• **WHAT THE EXERCISE ASKS**: Restate the full listing word for word; images stay out of it.

(Beginning of DATA EXTRACT)

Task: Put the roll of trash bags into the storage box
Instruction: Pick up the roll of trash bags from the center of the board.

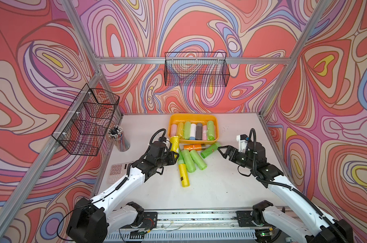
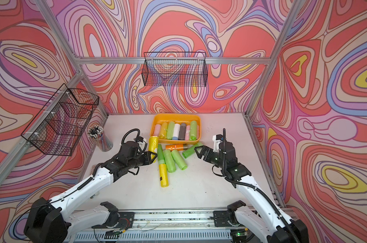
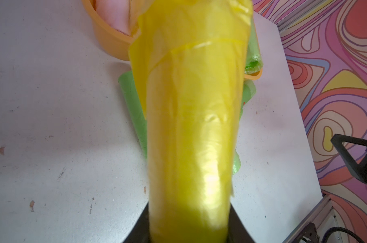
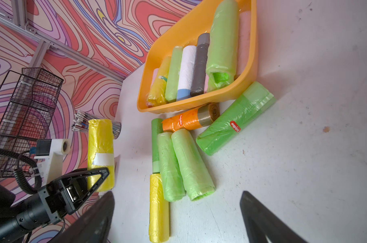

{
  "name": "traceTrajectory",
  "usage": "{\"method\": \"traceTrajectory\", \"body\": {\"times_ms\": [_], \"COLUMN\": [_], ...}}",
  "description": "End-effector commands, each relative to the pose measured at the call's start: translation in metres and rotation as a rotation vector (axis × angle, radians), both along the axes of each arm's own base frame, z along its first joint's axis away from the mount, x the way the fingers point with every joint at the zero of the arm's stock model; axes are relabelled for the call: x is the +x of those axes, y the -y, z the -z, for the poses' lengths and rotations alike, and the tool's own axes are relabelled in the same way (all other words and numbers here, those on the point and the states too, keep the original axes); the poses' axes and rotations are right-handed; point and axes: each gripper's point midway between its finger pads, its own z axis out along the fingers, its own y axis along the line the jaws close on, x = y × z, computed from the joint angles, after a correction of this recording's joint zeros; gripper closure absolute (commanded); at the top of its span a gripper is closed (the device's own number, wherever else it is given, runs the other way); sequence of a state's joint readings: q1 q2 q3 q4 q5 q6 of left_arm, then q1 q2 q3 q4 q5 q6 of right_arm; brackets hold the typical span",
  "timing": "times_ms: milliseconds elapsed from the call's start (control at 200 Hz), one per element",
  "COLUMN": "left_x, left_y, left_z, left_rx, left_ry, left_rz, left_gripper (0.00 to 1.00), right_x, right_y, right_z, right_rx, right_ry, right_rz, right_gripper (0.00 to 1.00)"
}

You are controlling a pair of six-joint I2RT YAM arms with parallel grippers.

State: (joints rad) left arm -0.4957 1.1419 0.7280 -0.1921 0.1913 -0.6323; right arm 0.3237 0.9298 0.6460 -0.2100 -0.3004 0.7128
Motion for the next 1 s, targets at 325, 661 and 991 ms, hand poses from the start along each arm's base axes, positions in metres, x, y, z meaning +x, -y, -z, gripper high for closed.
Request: {"method": "traceTrajectory", "body": {"times_ms": [325, 661, 991], "left_x": [0.043, 0.076, 0.117], "left_y": [0.031, 0.041, 0.047], "left_z": [-0.036, -0.041, -0.030], "left_rx": [-0.103, -0.004, 0.124], "left_ry": [0.060, 0.080, 0.072], "left_rz": [0.008, 0.007, -0.007], "left_gripper": [0.76, 0.76, 0.76], "right_x": [-0.003, -0.004, -0.005], "right_y": [0.002, -0.008, -0.006], "right_z": [0.004, -0.021, -0.022], "right_rx": [-0.001, 0.102, 0.057], "right_ry": [-0.027, 0.044, 0.071], "right_rz": [0.013, -0.019, -0.034], "right_gripper": [0.05, 0.05, 0.05]}}
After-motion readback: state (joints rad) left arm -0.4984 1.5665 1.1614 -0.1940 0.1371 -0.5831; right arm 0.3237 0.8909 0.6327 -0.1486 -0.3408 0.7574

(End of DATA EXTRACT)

• **EXERCISE SOLUTION**:
Task: Put the roll of trash bags into the storage box
Instruction: Pick up the roll of trash bags from the center of the board.


{
  "name": "traceTrajectory",
  "usage": "{\"method\": \"traceTrajectory\", \"body\": {\"times_ms\": [_], \"COLUMN\": [_], ...}}",
  "description": "End-effector commands, each relative to the pose measured at the call's start: translation in metres and rotation as a rotation vector (axis × angle, radians), both along the axes of each arm's own base frame, z along its first joint's axis away from the mount, x the way the fingers point with every joint at the zero of the arm's stock model; axes are relabelled for the call: x is the +x of those axes, y the -y, z the -z, for the poses' lengths and rotations alike, and the tool's own axes are relabelled in the same way (all other words and numbers here, those on the point and the states too, keep the original axes); the poses' axes and rotations are right-handed; point and axes: each gripper's point midway between its finger pads, its own z axis out along the fingers, its own y axis along the line the jaws close on, x = y × z, computed from the joint angles, after a correction of this recording's joint zeros; gripper closure absolute (commanded); at the top of its span a gripper is closed (the device's own number, wherever else it is given, runs the other way); sequence of a state's joint readings: q1 q2 q3 q4 q5 q6 of left_arm, then q1 q2 q3 q4 q5 q6 of right_arm; brackets hold the typical span",
  "timing": "times_ms: milliseconds elapsed from the call's start (control at 200 Hz), one per element",
  "COLUMN": "left_x, left_y, left_z, left_rx, left_ry, left_rz, left_gripper (0.00 to 1.00), right_x, right_y, right_z, right_rx, right_ry, right_rz, right_gripper (0.00 to 1.00)"
}

You are controlling a pair of six-joint I2RT YAM arms with parallel grippers.

State: (joints rad) left arm -0.4957 1.1419 0.7280 -0.1921 0.1913 -0.6323; right arm 0.3237 0.9298 0.6460 -0.2100 -0.3004 0.7128
Motion for the next 1 s, targets at 325, 661 and 991 ms, hand poses from the start along each arm's base axes, positions in metres, x, y, z meaning +x, -y, -z, gripper high for closed.
Request: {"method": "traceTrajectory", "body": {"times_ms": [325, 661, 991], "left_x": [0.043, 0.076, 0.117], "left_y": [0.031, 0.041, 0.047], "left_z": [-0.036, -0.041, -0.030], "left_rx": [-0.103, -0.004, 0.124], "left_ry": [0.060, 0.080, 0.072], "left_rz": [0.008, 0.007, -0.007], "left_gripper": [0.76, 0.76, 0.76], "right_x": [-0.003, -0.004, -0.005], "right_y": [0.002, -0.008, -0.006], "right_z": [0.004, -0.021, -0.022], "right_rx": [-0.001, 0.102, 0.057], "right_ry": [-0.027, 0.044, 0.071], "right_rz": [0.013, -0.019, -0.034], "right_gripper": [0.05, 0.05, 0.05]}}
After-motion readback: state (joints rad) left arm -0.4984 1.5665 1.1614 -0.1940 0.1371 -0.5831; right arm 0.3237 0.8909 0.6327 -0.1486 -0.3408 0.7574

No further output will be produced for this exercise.